Jungkook non si era alzato dal suo comodo letto neanche per mangiare. Non che ne avesse davvero bisogno, ma stava iniziando a trovare quasi normale quella routine che comprendeva l'alzarsi dopo essere stato ore e ore sul letto - lui non dormiva mai - e mangiare qualcosa. Aveva scoperto di amare il caffè con due zollette di zucchero, e il gusto dei pancakes, che aveva imparato a cucinare, gli stimolava le papille gustative. Ma quel giorno non aveva né le forze per alzarsi né per cucinare. Si sentiva come un pupazzo senza vita. La testa gli scoppiava per tutti i pensieri che la sua mente partoriva, e il suo stomaco era come vuoto.
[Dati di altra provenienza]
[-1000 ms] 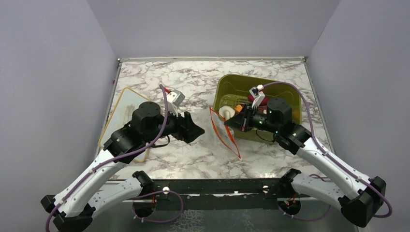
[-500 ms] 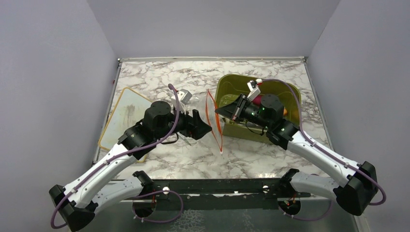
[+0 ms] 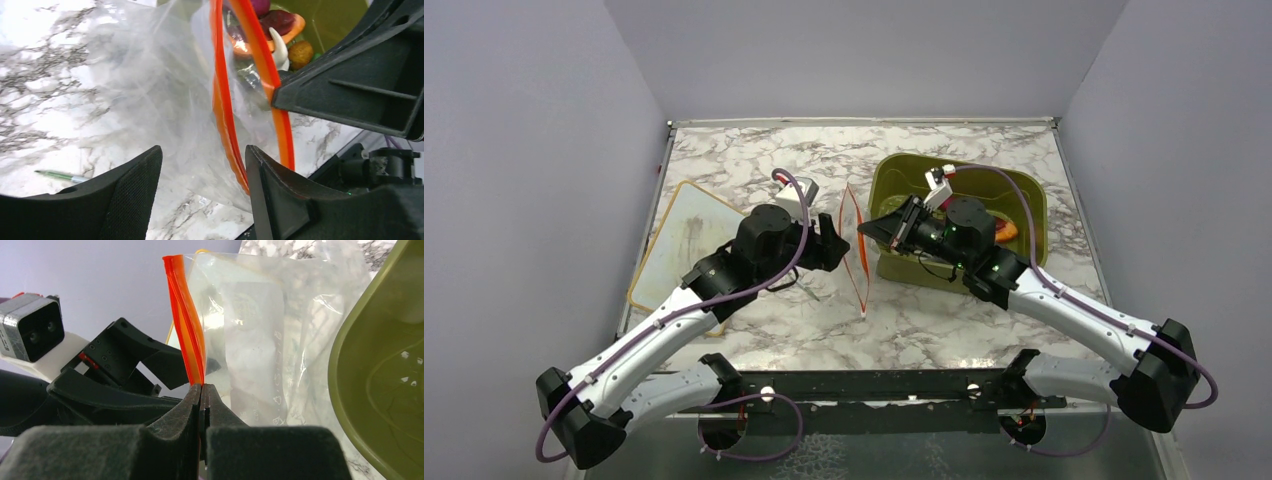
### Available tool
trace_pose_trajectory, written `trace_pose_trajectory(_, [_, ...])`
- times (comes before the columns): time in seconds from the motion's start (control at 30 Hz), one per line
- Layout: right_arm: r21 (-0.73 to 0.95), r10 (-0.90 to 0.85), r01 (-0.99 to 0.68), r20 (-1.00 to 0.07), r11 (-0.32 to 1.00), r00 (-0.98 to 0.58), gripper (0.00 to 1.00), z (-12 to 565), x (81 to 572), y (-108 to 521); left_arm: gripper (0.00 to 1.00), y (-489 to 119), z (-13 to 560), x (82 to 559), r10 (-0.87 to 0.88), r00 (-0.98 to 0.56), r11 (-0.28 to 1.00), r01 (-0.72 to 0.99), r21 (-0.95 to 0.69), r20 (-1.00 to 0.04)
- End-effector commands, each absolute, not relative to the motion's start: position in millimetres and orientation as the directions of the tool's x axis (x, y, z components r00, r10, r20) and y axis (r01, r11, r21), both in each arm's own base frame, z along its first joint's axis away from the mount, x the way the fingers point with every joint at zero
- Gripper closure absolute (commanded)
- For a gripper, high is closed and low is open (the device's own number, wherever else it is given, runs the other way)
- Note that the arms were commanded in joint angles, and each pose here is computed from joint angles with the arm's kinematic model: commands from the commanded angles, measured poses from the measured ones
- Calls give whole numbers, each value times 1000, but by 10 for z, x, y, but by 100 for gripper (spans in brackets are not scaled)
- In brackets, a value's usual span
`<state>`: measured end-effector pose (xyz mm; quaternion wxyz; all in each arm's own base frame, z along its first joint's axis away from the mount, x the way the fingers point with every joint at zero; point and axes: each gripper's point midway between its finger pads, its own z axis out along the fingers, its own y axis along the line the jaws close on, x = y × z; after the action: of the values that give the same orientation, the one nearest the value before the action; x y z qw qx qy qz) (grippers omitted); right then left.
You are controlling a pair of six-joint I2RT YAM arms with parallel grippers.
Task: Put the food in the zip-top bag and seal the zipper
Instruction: Open the zipper of the food storage bag.
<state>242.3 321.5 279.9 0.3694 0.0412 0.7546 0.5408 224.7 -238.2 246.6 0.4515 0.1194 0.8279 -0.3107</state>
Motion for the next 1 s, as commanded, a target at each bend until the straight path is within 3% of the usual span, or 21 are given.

Come quando sei sulle montagne russe ed improvvisamente la giostra inizia ad andare su e giù, destra e sinistra, e tu senti alla bocca dello stomaco quella strana sensazione.

Era preoccupato per il ragazzo che aveva ferito e voleva davvero correre il più velocemente possibile verso di lui e abbracciarlo scusandosi per averlo trattato così male, ma purtroppo sapeva bene anche lui che non poteva spiegargli il perché delle sue azioni.

Si alzò dal letto come uno zombie; i capelli erano sciolti e disordinati, gli occhi rossi per il pianto e gonfi come se avesse preso davvero le sembianze di un demone.

Andò in cucina solo per bere un po' d'acqua fresca per rinfrescare la gola secca e dolente per colpa delle urla che aveva fatto uscire fuori subito dopo che Taehyung aveva lasciato quella casa.

Una voce nella testa, anzi, quella voce nella testa, lo distrasse dai suoi pensieri amari. 

"Angelo Jungkook-" Il suo superiore, Namjoon, lo richiamò con un flebile sussurro, come se non volesse disturbare il suo animo tormentato. "Jungkook, mi dispiace per quello che hai dovuto compiere, ma sono contento che non ti sia fatto prendere da quei sentimenti umani ancora una volta." 

Jungkook rise di una risata amara. "Risparmia le parole Namjoon, non sono in vena di complimenti." Mai, mai aveva parlato così informalmente al suo Signore da quando Il Grande Dio lo aveva promosso Superiore e Signore degli angeli. 

"Jungkook, ascolta, non potevi fare altrimenti, e questo tu lo sai bene." Sentì qualche secondo di silenzio prima che la voce ferma ma non autoritaria di Namjoon gli tornasse a rimbombare nella mente. "Io ho deciso di accettare questo ruolo anche per proteggere te, non fosse stato per me il Grande Dio ti avrebbe già mandato negli inferi con l'angelo della morte, e questo te l'ho sempre detto Jungkook. Ho trovato io questa scappatoia per te, non avrei mai voluto ferirti."